Amazon Alexa Is Going to the Moon on Artemis I, To Work Without Internet Connection


For a while now voice assistants have been among us, and although so far they have failed in completely reshaping our society, the potential is there for some really incredible advancements to be achieved in various fields. Knowing this, NASA is allowing something never before attempted on space missions. As most of you already know by now, the Artemis I mission to the Moon will depart sometime over the next few months, putting both the Space Launch System rocket and the Orion capsule through their first true tests. But they will not be the only ones being put through their paces. The company in charge of designing and assembling the Orion, Lockheed Martin, announced this week the capsule would take with it in its mission to circle the Moon both the Amazon Alexa and Webex by Cisco. Both systems, one designed as a virtual audio assistant and the other as a video communications tool, are incorporated into something called Callisto. According to Lockheed Martin, that would be a platform made to demonstrate “commercial technology for deep space voice, video and whiteboarding communications.” It comprises a custom hardware and software integration developed together by people from the three companies and should allow Alexa “to work without an internet connection, and Webex to run on a tablet using NASA’s Deep Space Network.” Now, Artemis I is uncrewed, and that means talking through Callisto to someone on board is impossible.

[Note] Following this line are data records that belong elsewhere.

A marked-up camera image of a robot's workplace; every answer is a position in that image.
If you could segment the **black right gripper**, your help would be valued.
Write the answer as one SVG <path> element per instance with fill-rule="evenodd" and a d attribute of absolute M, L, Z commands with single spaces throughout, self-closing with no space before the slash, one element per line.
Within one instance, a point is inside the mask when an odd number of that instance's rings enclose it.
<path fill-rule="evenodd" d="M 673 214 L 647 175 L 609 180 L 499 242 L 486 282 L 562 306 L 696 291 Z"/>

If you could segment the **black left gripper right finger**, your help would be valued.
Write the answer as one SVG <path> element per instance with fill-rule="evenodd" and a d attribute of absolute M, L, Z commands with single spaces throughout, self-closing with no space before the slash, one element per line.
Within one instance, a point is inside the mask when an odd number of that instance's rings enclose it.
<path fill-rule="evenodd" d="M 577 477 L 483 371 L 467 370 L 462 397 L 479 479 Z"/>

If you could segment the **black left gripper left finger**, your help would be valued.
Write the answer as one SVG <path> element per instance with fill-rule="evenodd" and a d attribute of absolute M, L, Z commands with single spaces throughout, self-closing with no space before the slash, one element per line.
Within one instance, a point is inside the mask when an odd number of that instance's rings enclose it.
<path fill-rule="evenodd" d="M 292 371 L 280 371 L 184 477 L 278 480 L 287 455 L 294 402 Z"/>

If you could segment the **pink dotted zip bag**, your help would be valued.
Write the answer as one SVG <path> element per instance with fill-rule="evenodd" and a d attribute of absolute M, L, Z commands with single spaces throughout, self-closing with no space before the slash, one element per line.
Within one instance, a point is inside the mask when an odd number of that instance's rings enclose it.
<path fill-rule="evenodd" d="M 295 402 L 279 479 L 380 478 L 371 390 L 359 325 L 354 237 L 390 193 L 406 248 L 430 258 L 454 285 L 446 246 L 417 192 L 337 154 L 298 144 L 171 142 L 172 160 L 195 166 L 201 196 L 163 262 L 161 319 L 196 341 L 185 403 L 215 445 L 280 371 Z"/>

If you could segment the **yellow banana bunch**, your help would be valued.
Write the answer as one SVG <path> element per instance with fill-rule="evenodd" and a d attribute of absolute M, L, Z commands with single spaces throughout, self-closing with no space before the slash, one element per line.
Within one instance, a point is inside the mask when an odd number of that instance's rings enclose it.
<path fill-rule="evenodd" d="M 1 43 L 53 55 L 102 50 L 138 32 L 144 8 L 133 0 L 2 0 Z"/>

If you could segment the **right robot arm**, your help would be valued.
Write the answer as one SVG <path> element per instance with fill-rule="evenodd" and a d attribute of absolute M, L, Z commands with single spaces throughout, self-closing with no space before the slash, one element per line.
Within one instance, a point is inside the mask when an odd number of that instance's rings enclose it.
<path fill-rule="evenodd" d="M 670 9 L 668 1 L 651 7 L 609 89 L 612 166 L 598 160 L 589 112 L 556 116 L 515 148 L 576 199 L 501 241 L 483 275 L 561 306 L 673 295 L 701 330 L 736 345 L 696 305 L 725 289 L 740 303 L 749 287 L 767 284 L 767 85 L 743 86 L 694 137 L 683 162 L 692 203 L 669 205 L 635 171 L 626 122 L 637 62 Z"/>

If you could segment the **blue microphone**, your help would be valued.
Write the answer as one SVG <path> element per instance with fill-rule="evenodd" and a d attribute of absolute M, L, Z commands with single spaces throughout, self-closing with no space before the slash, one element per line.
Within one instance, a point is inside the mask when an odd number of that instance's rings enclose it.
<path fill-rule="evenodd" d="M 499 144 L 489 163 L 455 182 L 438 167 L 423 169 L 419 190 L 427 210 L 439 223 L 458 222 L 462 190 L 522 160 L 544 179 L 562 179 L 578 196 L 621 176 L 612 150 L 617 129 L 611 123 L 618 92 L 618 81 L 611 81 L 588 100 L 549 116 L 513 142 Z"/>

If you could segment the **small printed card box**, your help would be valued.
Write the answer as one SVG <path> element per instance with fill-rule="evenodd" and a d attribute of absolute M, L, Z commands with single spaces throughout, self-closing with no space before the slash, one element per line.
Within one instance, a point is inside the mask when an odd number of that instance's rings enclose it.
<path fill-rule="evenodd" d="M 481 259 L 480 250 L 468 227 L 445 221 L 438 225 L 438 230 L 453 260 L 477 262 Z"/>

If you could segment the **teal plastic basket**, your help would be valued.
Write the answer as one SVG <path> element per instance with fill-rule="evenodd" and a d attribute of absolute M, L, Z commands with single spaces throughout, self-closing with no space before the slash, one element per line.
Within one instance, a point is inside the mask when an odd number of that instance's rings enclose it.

To overcome this minor inconvenience, NASA built a virtual crew experience to allow humans to interact with the system. As usual with most of the things it recently did, NASA will make a spectacle of the deployment of this technology as well, as it plans to “allow students, families, space enthusiasts and the general public to engage with and virtually ride along with the Artemis I mission.” Details on that are at the moment not known.